Depois a Reca era o pic esconde. Tinha que me procurar até achar. Isso parece que funcionava como brilho das estrelas. Ela me achava e eu me sentia achada pelo resto da vida. A mamãe entendia como era esse sentimento. E adorava colar estrela no teto do quarto. Aquelas que brilhavam a noite. E, então, muitas vezes montávamos um verdadeiro acampamento com lençóis, vassouras, lanternas, e eu tinha certeza, se colocasse meu pé para fora, sentiria aquela graminha com sereno.
Antes de dormir ela cantava. Ou inventava histórias, ou coloca lindos discos de vinil com obras clássicas, e assim descobri a vida de grandes artistas como ela. Tem mãe que ensina o filho a ter medo das coisas e talvez esse seja a maior benção que tenho de minha mãe. Me ensinou a não temer nada. Eu fui criada para não temer nada: de coxinha de padaria a viagens solitárias pelo mundo. Me deixava brincar na rua, nadar no mar, comer besteiras na cantina da escola. Hum… coxinha de queijo do Pitágoras. Jamais esquecerei.
O resultado disso é que até hoje me jogo na vida. Quando o abismo está próximo, acelero e caio do outro lado com meu paraquedas. Já segurei no dente o resto de força que me restava, já perdi minhas unhas e cabelos segurando o tudo de sonhos que estavam dentro de mim. Fácil. Tudo nasce de novo, inclusive eu mesma.
Tenho uma coragem absurda e uma curiosidade profunda a respeito da minha vida interior. E me pergunto: quantas mães ensinam isso a seus filhos? Tive sorte. Hoje tenho um trabalho que me dá uma enorme alegria. Hoje troco cebolinhas com papai e cuido dos temperos de mamãe. Ela não me ensinou a dar um mortal na piscina, mas também não me proibiu de aprender. Me ensinou a mergulhar nas cores, na vida, nas coisas coloridas do planeta. Ela me ensinou a inventar um mundo rico, enorme, possível dentro da minha cabeça. Me ensinou a viver com coragem dentro de mim, a ser amiga e ouvinte dos neurônios, fígado, coração e entranhas.

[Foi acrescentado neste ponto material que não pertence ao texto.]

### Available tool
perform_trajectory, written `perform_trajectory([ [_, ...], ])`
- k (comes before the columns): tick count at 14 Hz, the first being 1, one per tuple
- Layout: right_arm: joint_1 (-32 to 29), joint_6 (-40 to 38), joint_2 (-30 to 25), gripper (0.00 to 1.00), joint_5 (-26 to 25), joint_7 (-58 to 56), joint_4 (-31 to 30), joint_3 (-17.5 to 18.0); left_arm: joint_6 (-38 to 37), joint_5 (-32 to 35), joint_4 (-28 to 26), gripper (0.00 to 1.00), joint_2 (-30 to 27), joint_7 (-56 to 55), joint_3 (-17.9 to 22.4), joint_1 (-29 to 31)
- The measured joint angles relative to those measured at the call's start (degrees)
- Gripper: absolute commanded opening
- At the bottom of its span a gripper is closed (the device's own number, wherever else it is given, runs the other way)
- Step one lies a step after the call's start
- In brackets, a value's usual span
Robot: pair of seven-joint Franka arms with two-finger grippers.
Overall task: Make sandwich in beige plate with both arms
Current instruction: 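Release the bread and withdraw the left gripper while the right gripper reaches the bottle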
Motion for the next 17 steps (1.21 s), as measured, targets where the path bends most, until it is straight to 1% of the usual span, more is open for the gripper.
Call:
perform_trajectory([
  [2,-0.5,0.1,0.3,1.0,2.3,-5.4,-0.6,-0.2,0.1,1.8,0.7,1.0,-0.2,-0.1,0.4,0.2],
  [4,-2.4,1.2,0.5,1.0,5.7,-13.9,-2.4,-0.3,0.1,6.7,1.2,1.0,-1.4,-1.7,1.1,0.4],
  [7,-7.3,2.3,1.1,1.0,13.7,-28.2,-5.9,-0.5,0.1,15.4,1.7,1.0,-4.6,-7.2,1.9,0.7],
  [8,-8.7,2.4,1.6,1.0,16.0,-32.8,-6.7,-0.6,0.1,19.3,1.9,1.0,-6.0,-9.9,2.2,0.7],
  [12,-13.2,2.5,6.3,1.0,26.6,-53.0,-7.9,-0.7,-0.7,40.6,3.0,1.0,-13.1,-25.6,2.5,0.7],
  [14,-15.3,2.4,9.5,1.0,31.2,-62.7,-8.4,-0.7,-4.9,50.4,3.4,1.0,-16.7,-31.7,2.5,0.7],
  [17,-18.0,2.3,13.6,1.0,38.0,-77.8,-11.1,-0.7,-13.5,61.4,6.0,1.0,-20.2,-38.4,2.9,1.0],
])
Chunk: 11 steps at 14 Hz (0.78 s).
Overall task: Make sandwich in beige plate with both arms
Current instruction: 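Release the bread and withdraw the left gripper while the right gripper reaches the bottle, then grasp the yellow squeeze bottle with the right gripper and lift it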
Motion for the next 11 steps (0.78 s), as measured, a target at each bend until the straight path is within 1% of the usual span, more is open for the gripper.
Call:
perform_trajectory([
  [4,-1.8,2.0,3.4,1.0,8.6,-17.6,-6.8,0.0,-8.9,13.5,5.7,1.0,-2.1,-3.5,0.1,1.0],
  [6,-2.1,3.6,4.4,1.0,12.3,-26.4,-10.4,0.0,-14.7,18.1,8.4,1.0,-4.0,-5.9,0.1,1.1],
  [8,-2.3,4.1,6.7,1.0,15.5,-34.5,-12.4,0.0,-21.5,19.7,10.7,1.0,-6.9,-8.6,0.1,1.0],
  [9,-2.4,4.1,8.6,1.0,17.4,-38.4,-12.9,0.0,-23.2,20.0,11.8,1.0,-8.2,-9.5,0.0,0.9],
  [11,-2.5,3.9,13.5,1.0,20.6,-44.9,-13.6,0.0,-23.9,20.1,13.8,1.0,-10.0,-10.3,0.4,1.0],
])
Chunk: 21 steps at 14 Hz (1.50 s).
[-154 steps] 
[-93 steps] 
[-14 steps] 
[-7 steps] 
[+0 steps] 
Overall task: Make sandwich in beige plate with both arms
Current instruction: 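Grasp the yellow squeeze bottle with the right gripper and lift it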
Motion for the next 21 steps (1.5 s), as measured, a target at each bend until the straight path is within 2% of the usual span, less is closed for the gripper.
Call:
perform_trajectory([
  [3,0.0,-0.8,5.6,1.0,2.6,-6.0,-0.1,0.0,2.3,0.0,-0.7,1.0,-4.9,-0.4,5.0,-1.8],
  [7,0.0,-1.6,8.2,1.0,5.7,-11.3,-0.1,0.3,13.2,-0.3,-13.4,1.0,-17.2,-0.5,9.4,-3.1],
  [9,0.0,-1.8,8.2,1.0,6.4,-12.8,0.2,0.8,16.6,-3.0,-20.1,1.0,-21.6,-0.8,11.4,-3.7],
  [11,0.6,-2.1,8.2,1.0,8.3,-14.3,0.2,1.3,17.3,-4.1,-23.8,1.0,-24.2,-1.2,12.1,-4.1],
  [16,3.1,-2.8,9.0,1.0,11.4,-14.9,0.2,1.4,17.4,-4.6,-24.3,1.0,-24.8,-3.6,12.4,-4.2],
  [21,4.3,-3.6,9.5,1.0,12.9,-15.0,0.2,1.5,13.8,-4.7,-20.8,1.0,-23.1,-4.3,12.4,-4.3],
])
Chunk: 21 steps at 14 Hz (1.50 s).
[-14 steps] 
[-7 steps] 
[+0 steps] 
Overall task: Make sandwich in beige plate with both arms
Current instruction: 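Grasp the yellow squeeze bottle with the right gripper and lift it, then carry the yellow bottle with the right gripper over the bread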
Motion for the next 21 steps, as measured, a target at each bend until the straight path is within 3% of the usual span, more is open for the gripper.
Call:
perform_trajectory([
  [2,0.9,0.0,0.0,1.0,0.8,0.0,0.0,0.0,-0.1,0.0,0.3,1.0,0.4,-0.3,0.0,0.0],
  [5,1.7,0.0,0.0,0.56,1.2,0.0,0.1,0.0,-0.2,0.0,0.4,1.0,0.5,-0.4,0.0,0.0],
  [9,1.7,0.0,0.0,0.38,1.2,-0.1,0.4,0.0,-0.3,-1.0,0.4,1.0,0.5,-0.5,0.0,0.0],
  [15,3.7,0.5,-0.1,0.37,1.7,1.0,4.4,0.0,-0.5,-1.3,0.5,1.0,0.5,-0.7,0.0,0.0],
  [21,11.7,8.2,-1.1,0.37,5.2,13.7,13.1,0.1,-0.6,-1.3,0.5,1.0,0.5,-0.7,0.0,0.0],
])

Tenho certeza de que comecei da maneira mais difícil. É mais corajoso quem não tem medo de voar pelo mundo ou quem aguenta ficar dentro de si? Aprendi ambos. Sou corajosa e tenho o cérebro profundamente colorido. Me sinto boba perto de pessoas que falam de mega coisas e assuntos e me sinto um gênio quando vejo tanta gente que perde um dia inteiro para escrever um simples e-mail sentimental ou não sabe o que dizer numa conversa íntima.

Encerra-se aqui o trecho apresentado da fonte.